EXERCISE DESCRIPTION:
Scan the listing below for the word "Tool" and copy every line that has it.

PROVIDED INFORMATION:
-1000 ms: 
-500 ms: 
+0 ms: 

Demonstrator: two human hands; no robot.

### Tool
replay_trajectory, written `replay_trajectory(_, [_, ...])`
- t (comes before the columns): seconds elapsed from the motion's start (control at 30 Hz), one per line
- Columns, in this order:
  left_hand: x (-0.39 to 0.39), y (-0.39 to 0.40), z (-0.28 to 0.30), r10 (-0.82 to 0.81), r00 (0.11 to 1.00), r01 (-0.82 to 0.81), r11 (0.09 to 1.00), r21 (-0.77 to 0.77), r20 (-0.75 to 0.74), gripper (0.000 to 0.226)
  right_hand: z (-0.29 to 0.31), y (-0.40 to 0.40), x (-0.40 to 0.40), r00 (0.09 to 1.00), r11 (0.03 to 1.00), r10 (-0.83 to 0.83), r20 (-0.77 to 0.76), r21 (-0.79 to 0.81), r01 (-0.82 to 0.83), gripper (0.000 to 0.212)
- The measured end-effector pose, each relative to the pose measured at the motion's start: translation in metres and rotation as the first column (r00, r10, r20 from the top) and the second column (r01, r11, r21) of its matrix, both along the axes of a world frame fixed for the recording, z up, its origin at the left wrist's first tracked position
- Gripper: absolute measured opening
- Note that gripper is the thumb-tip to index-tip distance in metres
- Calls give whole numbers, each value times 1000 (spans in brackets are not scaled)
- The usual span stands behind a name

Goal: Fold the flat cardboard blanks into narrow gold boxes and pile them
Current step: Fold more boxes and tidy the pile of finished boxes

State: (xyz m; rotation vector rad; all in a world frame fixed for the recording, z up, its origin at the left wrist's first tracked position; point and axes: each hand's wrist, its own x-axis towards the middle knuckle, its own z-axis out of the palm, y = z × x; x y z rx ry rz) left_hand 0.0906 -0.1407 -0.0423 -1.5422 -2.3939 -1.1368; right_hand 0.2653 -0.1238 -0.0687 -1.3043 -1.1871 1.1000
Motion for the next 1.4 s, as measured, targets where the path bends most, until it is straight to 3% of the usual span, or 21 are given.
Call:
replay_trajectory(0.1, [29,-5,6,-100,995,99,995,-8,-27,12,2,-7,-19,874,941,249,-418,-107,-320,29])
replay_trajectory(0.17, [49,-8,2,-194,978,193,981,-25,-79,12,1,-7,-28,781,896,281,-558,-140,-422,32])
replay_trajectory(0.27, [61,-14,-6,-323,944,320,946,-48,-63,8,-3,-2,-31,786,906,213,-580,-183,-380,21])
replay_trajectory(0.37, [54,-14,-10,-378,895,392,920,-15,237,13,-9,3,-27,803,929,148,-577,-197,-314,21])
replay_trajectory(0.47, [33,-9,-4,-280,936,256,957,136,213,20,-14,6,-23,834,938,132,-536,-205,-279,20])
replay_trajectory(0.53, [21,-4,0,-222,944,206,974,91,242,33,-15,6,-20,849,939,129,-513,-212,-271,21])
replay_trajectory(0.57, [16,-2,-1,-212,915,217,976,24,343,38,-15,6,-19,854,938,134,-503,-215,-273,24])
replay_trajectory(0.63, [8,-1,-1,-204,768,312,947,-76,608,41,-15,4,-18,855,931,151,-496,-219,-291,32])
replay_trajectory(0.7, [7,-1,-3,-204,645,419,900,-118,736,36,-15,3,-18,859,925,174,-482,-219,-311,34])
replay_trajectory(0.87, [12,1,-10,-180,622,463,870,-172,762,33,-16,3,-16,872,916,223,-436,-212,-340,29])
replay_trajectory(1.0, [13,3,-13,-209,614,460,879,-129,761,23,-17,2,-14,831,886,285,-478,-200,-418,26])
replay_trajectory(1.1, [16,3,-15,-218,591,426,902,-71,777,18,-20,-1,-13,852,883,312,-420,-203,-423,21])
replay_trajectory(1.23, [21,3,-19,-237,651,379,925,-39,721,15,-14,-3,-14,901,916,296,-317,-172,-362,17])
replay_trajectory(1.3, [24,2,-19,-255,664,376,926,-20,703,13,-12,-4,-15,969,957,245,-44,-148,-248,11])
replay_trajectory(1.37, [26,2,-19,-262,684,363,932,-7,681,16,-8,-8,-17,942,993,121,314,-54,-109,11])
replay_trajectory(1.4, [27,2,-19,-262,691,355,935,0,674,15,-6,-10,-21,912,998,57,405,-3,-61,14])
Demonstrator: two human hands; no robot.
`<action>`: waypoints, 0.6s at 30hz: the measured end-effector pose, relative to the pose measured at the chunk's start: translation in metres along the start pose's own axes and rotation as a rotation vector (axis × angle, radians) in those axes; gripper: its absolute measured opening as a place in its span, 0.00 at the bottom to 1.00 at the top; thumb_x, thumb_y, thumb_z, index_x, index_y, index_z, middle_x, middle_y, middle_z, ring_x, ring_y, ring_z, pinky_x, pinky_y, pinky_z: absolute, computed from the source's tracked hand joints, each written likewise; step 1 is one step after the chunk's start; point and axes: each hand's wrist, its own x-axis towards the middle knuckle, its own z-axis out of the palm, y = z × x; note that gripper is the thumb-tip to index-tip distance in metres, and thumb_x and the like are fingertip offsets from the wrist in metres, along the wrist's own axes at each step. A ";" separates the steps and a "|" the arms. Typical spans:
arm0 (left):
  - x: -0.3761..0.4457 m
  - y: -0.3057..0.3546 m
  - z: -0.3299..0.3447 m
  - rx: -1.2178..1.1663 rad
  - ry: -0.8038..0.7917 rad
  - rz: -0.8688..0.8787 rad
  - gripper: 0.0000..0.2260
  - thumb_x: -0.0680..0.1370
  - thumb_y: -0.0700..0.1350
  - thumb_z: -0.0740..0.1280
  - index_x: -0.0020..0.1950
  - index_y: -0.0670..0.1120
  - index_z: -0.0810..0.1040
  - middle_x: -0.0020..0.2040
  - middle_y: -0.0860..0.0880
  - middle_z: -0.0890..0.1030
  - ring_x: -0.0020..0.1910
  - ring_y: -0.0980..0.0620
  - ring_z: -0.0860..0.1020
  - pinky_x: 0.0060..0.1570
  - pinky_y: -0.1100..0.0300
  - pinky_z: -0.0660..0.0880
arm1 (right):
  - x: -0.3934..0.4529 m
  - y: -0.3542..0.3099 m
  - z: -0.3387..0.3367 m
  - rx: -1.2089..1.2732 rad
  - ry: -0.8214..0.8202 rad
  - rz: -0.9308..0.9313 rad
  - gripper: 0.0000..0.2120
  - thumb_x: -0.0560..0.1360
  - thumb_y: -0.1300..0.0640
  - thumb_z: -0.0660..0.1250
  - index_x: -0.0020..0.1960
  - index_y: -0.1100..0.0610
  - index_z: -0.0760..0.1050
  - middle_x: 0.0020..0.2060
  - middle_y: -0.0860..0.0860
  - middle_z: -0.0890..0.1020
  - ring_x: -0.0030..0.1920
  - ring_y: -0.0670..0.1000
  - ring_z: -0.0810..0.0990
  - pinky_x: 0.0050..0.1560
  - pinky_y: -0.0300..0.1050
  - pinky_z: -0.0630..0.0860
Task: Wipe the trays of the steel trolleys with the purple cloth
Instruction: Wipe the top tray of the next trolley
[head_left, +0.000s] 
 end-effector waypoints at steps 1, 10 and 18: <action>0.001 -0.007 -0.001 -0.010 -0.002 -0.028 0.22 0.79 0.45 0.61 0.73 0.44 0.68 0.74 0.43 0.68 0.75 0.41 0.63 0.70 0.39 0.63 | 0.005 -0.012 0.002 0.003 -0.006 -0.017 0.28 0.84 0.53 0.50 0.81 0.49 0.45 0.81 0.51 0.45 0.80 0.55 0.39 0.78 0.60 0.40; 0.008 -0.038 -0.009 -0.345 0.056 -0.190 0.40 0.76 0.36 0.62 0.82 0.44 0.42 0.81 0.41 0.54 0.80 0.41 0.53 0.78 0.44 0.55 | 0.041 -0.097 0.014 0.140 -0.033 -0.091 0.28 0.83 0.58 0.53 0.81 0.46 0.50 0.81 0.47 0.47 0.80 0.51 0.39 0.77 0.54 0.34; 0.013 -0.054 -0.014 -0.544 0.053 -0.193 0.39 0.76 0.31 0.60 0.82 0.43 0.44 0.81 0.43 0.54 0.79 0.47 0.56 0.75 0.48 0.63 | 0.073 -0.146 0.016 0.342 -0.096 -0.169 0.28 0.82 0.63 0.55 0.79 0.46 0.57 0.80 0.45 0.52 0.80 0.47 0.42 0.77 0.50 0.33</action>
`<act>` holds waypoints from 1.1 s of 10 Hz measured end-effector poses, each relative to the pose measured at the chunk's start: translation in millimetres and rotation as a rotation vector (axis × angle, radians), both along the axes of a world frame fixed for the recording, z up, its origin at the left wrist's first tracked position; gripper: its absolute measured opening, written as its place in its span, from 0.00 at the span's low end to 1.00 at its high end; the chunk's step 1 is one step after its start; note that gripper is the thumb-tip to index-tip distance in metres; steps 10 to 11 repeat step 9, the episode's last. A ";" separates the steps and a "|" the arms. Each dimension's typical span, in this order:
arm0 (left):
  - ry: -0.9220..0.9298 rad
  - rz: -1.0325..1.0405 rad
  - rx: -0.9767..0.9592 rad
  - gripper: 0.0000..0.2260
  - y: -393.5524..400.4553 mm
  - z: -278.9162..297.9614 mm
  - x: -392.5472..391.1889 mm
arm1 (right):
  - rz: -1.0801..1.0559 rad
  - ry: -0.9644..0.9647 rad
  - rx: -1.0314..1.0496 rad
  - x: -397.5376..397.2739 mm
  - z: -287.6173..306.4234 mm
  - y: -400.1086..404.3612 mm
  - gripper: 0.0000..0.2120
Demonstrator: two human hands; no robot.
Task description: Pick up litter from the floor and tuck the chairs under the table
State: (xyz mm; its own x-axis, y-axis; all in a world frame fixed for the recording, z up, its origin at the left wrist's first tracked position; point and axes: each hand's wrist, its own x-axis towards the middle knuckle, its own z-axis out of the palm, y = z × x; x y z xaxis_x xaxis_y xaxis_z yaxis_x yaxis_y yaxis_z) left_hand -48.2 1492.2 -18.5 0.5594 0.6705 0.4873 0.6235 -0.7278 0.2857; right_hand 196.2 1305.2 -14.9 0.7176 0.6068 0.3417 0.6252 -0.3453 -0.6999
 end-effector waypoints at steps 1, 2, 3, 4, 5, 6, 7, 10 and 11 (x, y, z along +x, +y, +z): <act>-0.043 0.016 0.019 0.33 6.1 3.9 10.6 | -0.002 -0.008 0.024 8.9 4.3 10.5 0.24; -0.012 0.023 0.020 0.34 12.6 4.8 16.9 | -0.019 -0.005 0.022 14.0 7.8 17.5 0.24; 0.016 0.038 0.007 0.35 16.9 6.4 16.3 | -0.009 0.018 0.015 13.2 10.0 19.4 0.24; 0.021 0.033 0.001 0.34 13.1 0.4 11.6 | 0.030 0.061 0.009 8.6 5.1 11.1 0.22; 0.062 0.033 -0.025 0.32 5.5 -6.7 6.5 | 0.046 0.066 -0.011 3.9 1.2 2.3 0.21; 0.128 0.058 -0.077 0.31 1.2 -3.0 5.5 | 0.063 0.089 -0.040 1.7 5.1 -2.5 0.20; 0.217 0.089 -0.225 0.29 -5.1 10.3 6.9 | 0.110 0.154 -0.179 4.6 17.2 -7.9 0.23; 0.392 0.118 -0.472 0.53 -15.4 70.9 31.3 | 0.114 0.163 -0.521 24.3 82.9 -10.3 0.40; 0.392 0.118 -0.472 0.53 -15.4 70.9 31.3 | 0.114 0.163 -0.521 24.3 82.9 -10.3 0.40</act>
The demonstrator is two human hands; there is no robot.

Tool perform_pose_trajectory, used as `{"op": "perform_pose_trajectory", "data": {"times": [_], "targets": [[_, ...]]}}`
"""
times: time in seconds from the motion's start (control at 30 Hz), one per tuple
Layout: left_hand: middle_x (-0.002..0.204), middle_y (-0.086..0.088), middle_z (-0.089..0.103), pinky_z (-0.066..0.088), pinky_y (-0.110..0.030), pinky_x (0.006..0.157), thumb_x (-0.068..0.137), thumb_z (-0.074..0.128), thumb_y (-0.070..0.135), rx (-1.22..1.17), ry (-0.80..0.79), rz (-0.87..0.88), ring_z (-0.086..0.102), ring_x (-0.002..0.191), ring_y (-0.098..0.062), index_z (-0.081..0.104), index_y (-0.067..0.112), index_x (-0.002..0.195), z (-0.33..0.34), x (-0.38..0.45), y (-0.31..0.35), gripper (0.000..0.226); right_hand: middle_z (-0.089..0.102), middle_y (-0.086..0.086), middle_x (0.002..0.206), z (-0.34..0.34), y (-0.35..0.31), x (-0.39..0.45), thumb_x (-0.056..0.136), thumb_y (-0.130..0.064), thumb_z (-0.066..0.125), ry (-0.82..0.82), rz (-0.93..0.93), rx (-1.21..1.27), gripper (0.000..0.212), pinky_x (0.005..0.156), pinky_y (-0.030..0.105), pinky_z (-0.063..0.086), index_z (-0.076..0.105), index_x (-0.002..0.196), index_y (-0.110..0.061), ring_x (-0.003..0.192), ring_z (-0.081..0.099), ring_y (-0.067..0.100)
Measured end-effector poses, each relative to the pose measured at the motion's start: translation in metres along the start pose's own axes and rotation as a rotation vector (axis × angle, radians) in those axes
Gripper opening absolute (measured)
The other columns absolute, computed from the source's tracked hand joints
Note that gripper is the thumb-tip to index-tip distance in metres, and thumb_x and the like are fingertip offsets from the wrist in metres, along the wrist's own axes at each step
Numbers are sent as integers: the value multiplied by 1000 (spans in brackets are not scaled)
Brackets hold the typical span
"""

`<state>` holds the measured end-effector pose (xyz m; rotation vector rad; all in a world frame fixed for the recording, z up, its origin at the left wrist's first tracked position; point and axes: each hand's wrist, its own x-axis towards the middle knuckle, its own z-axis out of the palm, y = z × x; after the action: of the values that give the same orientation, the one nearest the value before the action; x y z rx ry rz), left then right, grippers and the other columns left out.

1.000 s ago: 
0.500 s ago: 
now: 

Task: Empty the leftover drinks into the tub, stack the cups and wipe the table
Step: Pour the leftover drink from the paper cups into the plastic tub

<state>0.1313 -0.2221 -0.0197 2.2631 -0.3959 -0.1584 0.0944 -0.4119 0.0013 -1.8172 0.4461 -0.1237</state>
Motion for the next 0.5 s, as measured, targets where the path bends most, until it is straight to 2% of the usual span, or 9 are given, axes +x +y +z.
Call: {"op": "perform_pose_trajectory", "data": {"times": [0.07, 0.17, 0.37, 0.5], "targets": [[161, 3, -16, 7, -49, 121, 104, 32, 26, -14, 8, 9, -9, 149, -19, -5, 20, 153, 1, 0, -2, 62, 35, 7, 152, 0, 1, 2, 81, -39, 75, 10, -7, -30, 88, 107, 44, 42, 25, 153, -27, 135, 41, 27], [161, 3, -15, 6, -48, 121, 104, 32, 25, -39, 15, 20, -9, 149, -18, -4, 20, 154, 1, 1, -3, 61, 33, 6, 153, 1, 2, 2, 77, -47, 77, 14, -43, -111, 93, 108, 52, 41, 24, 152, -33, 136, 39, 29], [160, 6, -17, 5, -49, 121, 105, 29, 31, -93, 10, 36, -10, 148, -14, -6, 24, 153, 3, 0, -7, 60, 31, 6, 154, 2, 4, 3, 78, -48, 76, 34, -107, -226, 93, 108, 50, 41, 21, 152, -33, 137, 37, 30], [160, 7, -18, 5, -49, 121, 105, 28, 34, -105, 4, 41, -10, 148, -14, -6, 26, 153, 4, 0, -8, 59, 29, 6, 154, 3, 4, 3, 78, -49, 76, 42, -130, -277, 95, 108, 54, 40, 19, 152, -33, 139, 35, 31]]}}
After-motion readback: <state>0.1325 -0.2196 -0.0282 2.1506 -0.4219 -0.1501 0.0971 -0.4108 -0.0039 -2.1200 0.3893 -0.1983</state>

PROBLEM SOLUTION:
### Tool
Tool perform_pose_trajectory, used as `{"op": "perform_pose_trajectory", "data": {"times": [_], "targets": [[_, ...]]}}`

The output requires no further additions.